Locais usados irregularmente para depósito de lixo, como pontos do Bom Retiro e da Vila Prudente, continuam a receber restos que entopem bueiros

DIEGO ZANCHETTA , RODRIGO BURGARELLI, O Estado de S.Paulo

21 Outubro 2011 | 03h03

Em uma esquina abarrotada de entulhos na Vila Prudente, na zona leste, o prefeito Gilberto Kassab (PSD) anunciou, em 27 de julho de 2010, que a multa para quem descartasse restos de materiais em via pública saltaria de R$ 500 para R$ 12 mil. Esse mesmo ponto deve voltar a alagar nos próximos meses, na temporada de chuvas. Isso porque a área continua cheia de tijolos, areia, móveis velhos e lixo, entre outros detritos.
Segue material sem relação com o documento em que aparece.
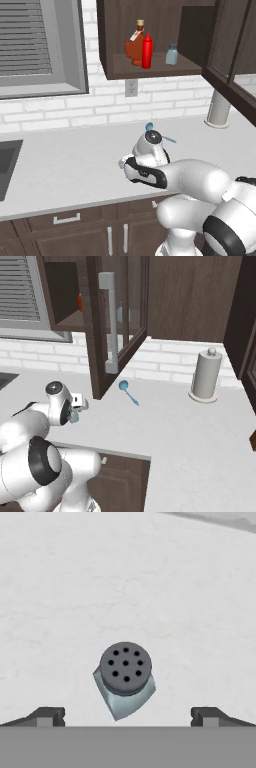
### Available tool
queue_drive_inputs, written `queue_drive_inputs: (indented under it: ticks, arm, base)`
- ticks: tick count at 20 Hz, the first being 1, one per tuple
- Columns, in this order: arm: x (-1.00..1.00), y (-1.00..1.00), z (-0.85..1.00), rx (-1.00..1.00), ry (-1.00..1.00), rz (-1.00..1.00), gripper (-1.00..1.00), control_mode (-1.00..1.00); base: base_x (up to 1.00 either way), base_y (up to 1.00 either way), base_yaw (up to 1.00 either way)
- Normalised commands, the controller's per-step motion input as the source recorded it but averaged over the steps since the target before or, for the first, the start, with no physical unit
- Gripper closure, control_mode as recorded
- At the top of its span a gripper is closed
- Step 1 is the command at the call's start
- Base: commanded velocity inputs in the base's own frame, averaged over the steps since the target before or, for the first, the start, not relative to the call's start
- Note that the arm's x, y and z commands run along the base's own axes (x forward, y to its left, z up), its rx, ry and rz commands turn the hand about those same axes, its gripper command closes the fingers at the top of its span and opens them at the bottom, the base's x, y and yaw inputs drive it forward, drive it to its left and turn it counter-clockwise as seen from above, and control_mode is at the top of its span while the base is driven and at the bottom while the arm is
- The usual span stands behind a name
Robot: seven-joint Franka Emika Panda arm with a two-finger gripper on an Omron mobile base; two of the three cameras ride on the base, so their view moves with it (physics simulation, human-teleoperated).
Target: Put the shaker and condiment bottle from the counter next to their counterparts in the cabinet.
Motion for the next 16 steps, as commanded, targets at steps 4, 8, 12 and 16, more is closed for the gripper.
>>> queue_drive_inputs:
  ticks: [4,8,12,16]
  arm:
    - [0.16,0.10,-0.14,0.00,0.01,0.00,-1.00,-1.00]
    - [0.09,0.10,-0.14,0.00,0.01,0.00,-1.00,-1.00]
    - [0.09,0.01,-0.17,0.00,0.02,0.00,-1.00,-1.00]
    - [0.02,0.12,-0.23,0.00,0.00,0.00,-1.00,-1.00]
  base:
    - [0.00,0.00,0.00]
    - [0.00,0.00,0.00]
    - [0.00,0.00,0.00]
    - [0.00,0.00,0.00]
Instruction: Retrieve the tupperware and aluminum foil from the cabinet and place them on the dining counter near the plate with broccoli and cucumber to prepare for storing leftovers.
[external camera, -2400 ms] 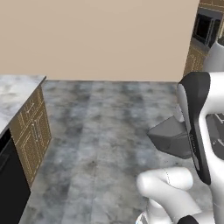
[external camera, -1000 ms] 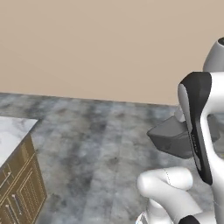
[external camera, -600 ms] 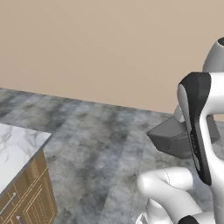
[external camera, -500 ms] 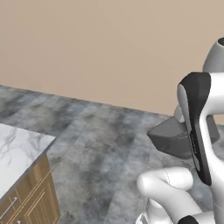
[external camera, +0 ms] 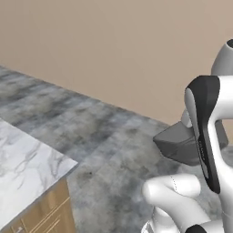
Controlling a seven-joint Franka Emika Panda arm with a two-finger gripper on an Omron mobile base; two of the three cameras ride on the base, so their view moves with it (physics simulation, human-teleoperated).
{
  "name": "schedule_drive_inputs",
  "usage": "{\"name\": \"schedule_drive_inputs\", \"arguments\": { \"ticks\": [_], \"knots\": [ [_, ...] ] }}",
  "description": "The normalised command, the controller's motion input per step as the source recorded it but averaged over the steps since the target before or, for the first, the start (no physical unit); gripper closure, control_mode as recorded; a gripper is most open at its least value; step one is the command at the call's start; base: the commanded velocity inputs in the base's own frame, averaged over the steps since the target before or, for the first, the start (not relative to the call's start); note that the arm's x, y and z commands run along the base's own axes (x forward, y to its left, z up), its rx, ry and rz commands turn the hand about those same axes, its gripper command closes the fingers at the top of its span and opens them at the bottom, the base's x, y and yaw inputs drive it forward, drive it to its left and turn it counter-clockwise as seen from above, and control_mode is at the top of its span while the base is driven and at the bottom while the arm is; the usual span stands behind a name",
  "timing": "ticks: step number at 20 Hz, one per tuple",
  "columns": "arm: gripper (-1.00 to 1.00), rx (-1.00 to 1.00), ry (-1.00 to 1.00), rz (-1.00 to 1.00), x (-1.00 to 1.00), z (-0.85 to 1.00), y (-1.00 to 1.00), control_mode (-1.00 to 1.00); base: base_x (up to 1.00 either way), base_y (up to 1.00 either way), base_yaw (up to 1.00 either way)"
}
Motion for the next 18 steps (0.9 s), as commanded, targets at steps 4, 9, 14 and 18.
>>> {"name": "schedule_drive_inputs", "arguments": {
  "ticks": [4,9,14,18],
  "knots": [
    [1.0,0.0,0.0,0.0,0.0,0.0,0.0,1.0,1.0,-0.21,0.47],
    [1.0,0.0,0.0,0.0,0.0,0.0,0.0,1.0,1.0,-0.31,0.44],
    [1.0,0.0,0.0,0.0,0.0,0.0,0.0,1.0,1.0,-0.39,0.41],
    [1.0,0.0,0.0,0.0,0.0,0.0,0.0,1.0,1.0,-0.37,0.4]
  ]
}}
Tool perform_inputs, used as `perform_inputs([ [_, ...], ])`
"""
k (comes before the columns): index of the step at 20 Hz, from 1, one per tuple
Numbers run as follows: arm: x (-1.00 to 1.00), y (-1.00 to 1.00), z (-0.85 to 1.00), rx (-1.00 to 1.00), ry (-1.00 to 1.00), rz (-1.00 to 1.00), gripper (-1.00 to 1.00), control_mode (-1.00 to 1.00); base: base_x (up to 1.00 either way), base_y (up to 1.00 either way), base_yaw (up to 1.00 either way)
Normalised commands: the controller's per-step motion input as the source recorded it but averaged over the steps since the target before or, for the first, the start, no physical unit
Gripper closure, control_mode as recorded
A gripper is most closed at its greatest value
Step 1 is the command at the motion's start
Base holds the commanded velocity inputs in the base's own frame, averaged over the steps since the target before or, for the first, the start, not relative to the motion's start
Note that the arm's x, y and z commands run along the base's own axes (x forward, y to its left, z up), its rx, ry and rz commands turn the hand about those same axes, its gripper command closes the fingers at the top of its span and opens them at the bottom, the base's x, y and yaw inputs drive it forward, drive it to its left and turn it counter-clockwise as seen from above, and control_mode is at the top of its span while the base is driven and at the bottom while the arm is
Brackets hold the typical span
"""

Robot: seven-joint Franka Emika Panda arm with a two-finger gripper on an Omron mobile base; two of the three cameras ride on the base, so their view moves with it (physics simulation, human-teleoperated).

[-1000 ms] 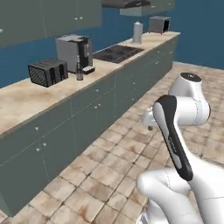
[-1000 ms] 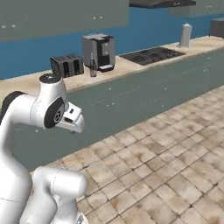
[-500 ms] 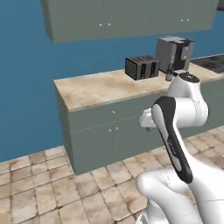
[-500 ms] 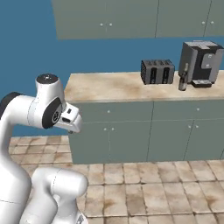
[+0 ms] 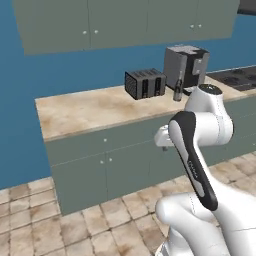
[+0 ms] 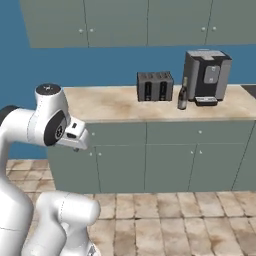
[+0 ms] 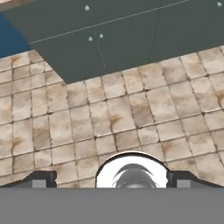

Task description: Place the drinks on the dining counter in a tight cluster.

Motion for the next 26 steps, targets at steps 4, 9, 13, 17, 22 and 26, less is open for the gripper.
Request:
perform_inputs([
  [4, 0.00, 0.00, 0.00, 0.00, 0.00, 0.00, -1.00, 1.00, 0.98, -1.00, -0.19],
  [9, 0.00, 0.00, 0.00, 0.00, 0.00, 0.00, -1.00, 1.00, 1.00, -0.99, -0.21],
  [13, 0.00, 0.00, 0.00, 0.00, 0.00, 0.00, -1.00, 1.00, 1.00, -0.82, -0.15],
  [17, 0.00, 0.00, 0.00, 0.00, 0.00, 0.00, -1.00, 1.00, 1.00, -0.64, 0.04],
  [22, 0.00, 0.00, 0.00, 0.00, 0.00, 0.00, -1.00, 1.00, 0.66, -0.04, 0.18],
  [26, 0.00, 0.00, 0.00, 0.00, 0.00, 0.00, -1.00, 1.00, 0.26, 0.00, 0.31],
])
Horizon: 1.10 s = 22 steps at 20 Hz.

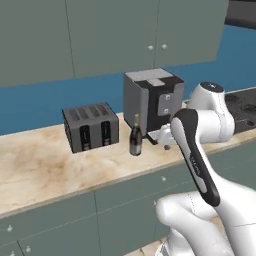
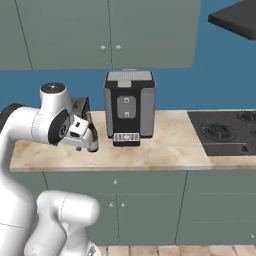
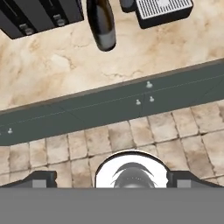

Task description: Place the drinks on the dining counter in a tight cluster.

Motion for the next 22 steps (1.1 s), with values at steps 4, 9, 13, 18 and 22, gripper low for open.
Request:
perform_inputs([
  [4, 0.00, 0.00, 0.00, 0.00, 0.00, 0.00, -1.00, 1.00, 0.57, 0.00, 0.27],
  [9, 0.00, 0.00, 0.00, 0.00, 0.00, 0.00, -1.00, 1.00, 0.85, 0.00, 0.20],
  [13, 0.00, 0.00, 0.00, 0.00, 0.00, 0.00, -1.00, 1.00, 0.78, -0.25, 0.16],
  [18, 0.00, 0.00, 0.00, 0.00, 0.00, 0.00, -1.00, 1.00, 0.43, -0.25, 0.13],
  [22, 0.00, 0.00, 0.00, 0.00, 0.00, 0.00, -1.00, 1.00, 0.00, 0.00, 0.00],
])
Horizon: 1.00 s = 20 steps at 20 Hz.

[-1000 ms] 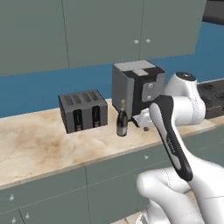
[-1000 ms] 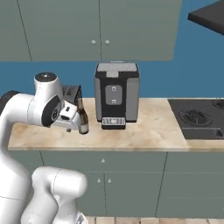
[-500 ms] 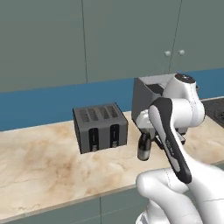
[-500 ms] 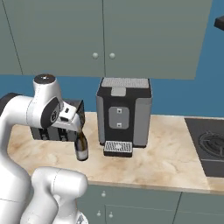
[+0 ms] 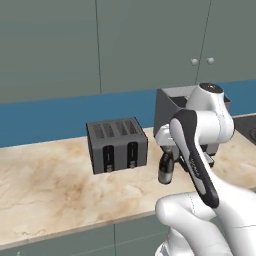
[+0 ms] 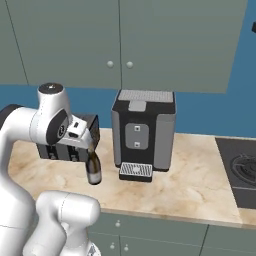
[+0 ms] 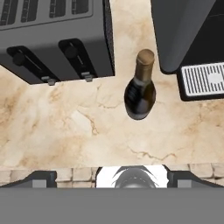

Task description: Place the drinks on the dining counter in a tight cluster.

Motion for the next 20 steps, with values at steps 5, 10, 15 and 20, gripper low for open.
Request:
perform_inputs([
  [5, 0.00, 0.00, 0.00, 0.00, 0.00, 0.00, -1.00, 1.00, 0.00, 0.00, 0.00],
  [10, 0.00, -0.08, 0.00, 0.02, 0.00, 0.00, -1.00, -1.00, 0.00, -0.02, 0.00],
  [15, 0.00, -0.25, 0.00, 0.01, 0.00, 0.00, -1.00, -1.00, 0.00, 0.00, 0.00],
  [20, 0.01, -0.19, -0.18, 0.00, -0.05, 0.00, -1.00, -1.00, 0.00, 0.00, 0.00],
])
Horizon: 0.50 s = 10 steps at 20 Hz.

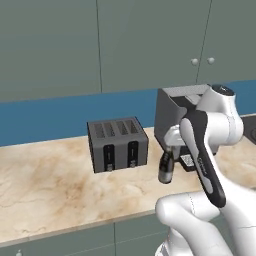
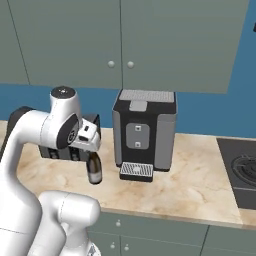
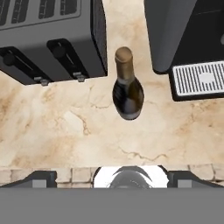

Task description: Place the drinks on the dining counter in a tight cluster.

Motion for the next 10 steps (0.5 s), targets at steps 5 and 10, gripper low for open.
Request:
perform_inputs([
  [5, 0.24, -0.11, -0.43, 0.00, -0.23, 0.01, -1.00, -1.00, 0.00, 0.00, 0.00],
  [10, 0.56, -0.16, -0.24, 0.00, -0.15, 0.00, -1.00, -1.00, 0.00, 0.00, 0.00],
])
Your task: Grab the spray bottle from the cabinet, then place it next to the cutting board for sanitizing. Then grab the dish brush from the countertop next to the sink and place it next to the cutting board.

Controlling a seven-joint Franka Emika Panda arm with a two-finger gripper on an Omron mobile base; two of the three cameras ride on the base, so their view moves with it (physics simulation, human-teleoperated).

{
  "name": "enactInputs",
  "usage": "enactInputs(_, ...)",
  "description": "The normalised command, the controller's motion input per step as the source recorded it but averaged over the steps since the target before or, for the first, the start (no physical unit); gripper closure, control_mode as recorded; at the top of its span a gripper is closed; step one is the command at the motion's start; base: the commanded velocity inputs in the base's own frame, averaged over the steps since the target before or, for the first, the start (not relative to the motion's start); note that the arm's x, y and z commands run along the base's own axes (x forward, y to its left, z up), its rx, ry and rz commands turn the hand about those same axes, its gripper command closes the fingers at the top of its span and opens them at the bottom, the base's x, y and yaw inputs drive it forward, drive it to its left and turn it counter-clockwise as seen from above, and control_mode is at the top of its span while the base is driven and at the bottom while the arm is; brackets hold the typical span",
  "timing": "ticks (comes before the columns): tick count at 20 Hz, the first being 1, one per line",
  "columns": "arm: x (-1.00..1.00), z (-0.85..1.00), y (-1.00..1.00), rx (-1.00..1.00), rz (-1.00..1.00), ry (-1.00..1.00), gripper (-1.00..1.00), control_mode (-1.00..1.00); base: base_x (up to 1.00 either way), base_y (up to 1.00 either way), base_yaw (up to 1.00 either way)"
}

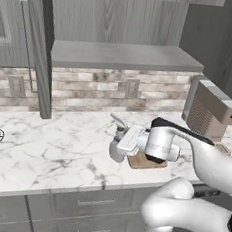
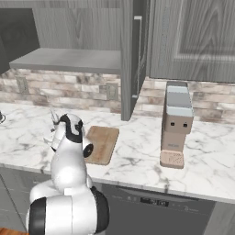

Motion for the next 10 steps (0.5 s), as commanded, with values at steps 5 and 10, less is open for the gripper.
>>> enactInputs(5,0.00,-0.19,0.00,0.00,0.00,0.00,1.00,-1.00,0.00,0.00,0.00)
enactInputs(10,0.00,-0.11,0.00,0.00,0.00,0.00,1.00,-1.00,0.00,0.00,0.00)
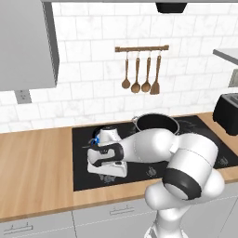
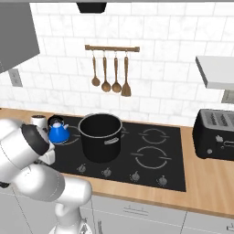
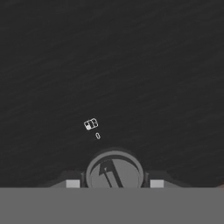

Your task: Pick the kettle from the counter and place it on a stove burner. Then turn the burner on.

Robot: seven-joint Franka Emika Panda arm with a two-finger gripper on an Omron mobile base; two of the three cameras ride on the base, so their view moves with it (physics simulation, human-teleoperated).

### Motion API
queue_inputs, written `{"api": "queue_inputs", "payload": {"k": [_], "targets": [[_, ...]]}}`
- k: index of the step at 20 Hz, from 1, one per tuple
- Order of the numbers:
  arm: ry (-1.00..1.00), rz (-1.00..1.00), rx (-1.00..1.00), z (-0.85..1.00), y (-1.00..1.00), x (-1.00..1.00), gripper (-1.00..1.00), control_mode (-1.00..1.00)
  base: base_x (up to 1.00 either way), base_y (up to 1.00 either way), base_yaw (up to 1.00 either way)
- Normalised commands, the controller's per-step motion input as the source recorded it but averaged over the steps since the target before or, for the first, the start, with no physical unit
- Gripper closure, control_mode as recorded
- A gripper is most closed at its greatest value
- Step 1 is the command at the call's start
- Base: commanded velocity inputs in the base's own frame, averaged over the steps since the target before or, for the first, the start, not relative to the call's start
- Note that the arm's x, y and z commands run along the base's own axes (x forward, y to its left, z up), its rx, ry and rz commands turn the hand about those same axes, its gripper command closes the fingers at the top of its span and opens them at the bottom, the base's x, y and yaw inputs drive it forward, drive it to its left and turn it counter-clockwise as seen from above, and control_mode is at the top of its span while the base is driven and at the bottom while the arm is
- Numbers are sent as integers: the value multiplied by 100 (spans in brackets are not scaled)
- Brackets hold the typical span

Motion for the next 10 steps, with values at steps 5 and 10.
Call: {"api": "queue_inputs", "payload": {"k": [5, 10], "targets": [[0, -46, 0, -35, -9, -28, 100, -100, 0, 0, 0], [1, -54, 0, -38, -6, -16, 100, -100, 0, 0, 0]]}}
O novo valor da infração não inibiu comerciantes e moradores de jogarem restos na esquina da Avenida Doutor Francisco Mesquita com a Rua Vila Prudente, onde Kassab anunciou a multa. O mesmo se verifica em outros locais: são pontos viciados já mapeados pela Prefeitura desde 2009.

Um deles fica do lado de um ecoponto - os espaços com caçambas reservados pela Prefeitura para colocar entulho. No Ipiranga, na zona sul, do lado do Ecoponto Teresa Cristina, em uma esquina da Avenida do Estado, montanhas de restos de construção são deixadas bem do lado das caçambas da Prefeitura. Apesar de a Guarda Civil Metropolitana (GCM) já ter prendido três pessoas em flagrante jogando entulho no local, os descartes continuam diariamente - e durante a madrugada, segundo vizinhos.

"É por isso que essa rua sempre alaga com qualquer chuva. São caminhões que jogam à noite e fogem pela Avenida do Estado", diz a dona de casa Gloria Monteiro da Costa, de 64 anos. Até o canteiro da Avenida do Estado, no trecho entre o Ipiranga e a Vila Prudente, é usado por caçambeiros clandestinos.

No bairro do Bom Retiro, na região central, quase na várzea do Rio Tietê, o entulho está nas mesmas esquinas que ficaram submersas nas enchentes de fevereiro deste ano e de dezembro de 2009. Na Rua Sólon com o Viaduto Rudge, pilhas de sacos com sobras de tecido e telhas velhas estão espalhadas por quase 80 metros na calçada.

"Os sacos de lixo das lojas também são colocados nas calçadas logo que o comércio fecha, às 18h, mas o caminhão da coleta passa só de madrugada. Na época das chuvas vai tudo para o bueiro antes de o caminhão do lixo passar", reclama Oswaldo Marchetti Neto, de 52 anos, dono de uma barbearia.

Outro bairro do centro que costuma alagar, o Cambuci também sofre com o descarte irregular de entulho. Moradores relatam que caçambeiros aproveitam as esquinas escuras e desertas do bairro para jogar lixo.

Autuação tardia. Apesar de a multa de R$ 12 mil ter entrado em vigor em 2010, o governo municipal afirma que a Guarda Civil Metropolitana só iniciou as blitze no dia 6 deste mês. A corporação aplicou nas últimas três semanas 72 notificações de multas que variam de R$ 500 a R$ 12 mil.